A Republican who’d been appointed to the federal trial bench by Ronald Reagan in 1988, Friedman was aware that Levy, whom he’d selected from a field of more than 250 applicants, was a lesbian. The writing samples she’d submitted with her application included a memo she’d written for a nationally recognized gay rights group, a choice calculated to telegraph her own orientation.

It had never occurred to him that his single, lesbian clerk might be planning a family. But Friedman, who had served as a district court judge in Southfield before joining the U.S. District Court, was proud of his reputation as a boss who put his family first and encouraged his staff to do the same. And though he’d never met the partner Levy called J.J., he was determined to treat the couple and the child they had decided to raise together the same way he treated his other employees’ families.

By the time Levy strode into his chambers in maternity clothes that August day, her new employer was all smiles. “Congratulations!” he said heartily. . . .

A year into her clerkship, Levy disclosed that she was pregnant again, this time with twins. . . .

Michael Steinberg, a lawyer who knows Friedman and Levy well, says the judge took a special interest in Levy’s growing family. “He became more than a casual friend to them,” Steinberg says. “It’s almost like he’s their grandfather.”

Late last month, when on the morning Friedman heard opening statements in the lawsuit challenging the constitutionality of Michigan’s prohibition of same-sex marriages, Micah and Kayla — the twins Levy bore while she was clerking for him — watched raptly from the courtroom gallery. Shortly after noon, the 15-year-olds slipped into Friedman’s chambers for a quiet lunch with the judge and his staff.

Last Tuesday, Dickerson writes, Levy was sworn in as the first openly gay federal judge to serve in circuit that includes Michigan. President Obama nominated the former assistant U.S. attorney last July to fill a vacancy on the U.S. District Court in Detroit.

“I came out as a lesbian in 1977 — before some of you were born — and when I opened that closet door, other doors closed,” Levy told the small group of friends and colleagues at an informal ceremony in Chief Judge Gerald Rosen’s courtroom.

“But our country is changing,” she added, “and the fact that this door has opened for me means that it is open for many others.”

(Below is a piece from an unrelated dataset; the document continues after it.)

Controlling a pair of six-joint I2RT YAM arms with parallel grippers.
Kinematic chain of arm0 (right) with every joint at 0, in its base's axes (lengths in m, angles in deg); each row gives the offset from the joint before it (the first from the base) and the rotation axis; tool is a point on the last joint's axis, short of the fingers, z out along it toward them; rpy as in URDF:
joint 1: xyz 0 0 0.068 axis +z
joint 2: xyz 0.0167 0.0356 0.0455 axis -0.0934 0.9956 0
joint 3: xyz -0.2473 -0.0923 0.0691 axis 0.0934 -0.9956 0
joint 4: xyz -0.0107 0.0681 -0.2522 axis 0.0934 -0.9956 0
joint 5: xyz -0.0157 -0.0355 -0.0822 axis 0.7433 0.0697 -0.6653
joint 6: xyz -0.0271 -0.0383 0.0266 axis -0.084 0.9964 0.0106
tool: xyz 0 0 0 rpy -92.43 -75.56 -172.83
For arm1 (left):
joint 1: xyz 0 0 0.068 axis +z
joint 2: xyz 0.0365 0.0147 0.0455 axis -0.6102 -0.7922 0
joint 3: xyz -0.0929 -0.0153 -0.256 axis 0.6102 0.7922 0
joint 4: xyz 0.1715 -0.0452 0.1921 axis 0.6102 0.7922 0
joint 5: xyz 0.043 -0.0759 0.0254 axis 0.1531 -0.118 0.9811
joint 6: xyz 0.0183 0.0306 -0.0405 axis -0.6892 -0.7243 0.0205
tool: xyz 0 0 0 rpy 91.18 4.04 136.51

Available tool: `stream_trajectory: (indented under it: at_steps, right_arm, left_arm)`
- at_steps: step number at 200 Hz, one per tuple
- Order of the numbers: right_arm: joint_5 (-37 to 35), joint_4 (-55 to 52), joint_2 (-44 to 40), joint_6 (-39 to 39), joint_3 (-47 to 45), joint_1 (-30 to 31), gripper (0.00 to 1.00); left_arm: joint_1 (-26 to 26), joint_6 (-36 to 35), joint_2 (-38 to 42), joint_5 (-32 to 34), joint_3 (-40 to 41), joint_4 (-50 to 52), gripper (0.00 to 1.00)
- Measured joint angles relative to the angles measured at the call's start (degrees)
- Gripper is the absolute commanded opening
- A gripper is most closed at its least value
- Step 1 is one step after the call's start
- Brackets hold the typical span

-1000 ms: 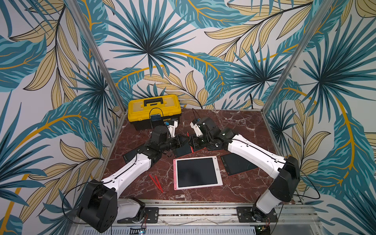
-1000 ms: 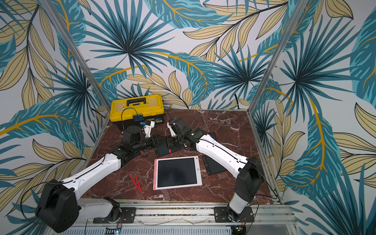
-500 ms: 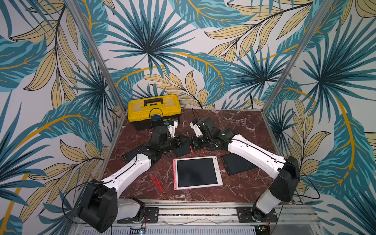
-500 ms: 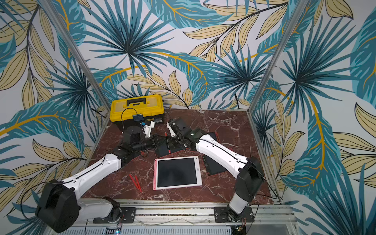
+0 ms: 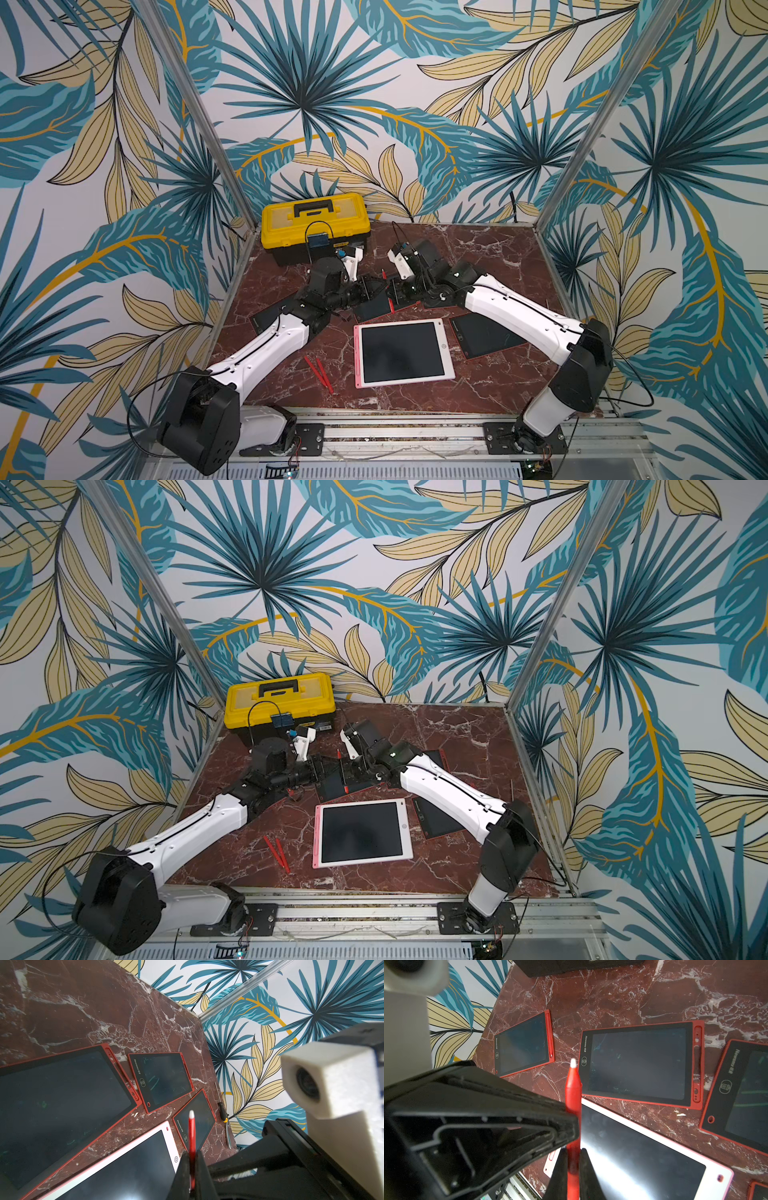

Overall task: Place the stylus back onto the writing tablet
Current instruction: Pick up the stylus from the center of the board.

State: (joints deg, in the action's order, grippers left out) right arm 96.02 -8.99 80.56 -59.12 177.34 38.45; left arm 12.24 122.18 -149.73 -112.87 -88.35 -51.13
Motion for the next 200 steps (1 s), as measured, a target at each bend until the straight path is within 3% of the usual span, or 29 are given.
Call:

Saturday morning, Michigan’s newest federal judge was on hand at the Washtenaw County Clerk’s Office to certify the marriages of same-sex couples who sought to take early advantage of Friedman’s ruling.

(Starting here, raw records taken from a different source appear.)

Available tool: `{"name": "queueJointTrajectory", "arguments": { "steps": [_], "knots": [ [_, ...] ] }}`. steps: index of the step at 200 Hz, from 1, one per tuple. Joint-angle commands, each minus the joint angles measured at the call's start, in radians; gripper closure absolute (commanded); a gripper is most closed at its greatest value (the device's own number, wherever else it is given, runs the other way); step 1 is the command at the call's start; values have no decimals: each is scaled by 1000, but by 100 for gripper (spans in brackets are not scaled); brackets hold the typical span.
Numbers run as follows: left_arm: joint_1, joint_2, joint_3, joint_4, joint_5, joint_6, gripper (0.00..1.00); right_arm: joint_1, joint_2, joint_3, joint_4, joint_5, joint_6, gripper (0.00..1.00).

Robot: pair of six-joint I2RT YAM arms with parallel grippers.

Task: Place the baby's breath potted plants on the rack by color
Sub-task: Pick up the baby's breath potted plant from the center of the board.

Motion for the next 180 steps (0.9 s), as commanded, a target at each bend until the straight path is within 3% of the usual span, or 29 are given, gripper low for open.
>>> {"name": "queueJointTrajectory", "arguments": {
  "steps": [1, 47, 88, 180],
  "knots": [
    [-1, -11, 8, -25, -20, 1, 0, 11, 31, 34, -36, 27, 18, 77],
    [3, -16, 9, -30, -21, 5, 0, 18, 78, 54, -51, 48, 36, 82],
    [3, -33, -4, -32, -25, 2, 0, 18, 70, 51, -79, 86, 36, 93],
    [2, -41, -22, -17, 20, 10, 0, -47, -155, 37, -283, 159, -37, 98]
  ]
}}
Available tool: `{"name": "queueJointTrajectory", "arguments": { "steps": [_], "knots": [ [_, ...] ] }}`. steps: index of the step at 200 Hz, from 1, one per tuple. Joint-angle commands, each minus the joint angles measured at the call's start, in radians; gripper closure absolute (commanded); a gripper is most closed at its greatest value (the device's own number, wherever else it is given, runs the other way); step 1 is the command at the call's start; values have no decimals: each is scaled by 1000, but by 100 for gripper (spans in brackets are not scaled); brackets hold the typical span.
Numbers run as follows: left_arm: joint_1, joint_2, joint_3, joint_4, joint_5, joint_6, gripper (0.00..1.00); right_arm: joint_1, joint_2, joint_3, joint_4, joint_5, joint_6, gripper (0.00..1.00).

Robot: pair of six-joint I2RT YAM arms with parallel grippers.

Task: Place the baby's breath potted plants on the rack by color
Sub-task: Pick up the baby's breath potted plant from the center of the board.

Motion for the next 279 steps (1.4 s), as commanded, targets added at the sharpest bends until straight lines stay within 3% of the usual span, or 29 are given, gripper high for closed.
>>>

Friedman's decision Friday to toss out Michigan’s constitutional ban on same-sex marriage wasn't made because of "his professional affiliation or friendship with Levy," Dickerson stresses.

Yet judges . . . are products of their personal experience. And even if he wanted to, Friedman can’t un-ring the bell that began ringing the day a very pregnant Judy Levy walked into his chambers, and resonates still when he sees the children she and her partner have raised together.

The columnist also restates one of his own 2004 observations "on the eve of Michigan's vote to ban gay marriage:" 

The more we encounter one another in the mundane soup of humanity, the harder it will be for straight Americans to sustain the delusion of alien menace all bigotry requires to sustain itself.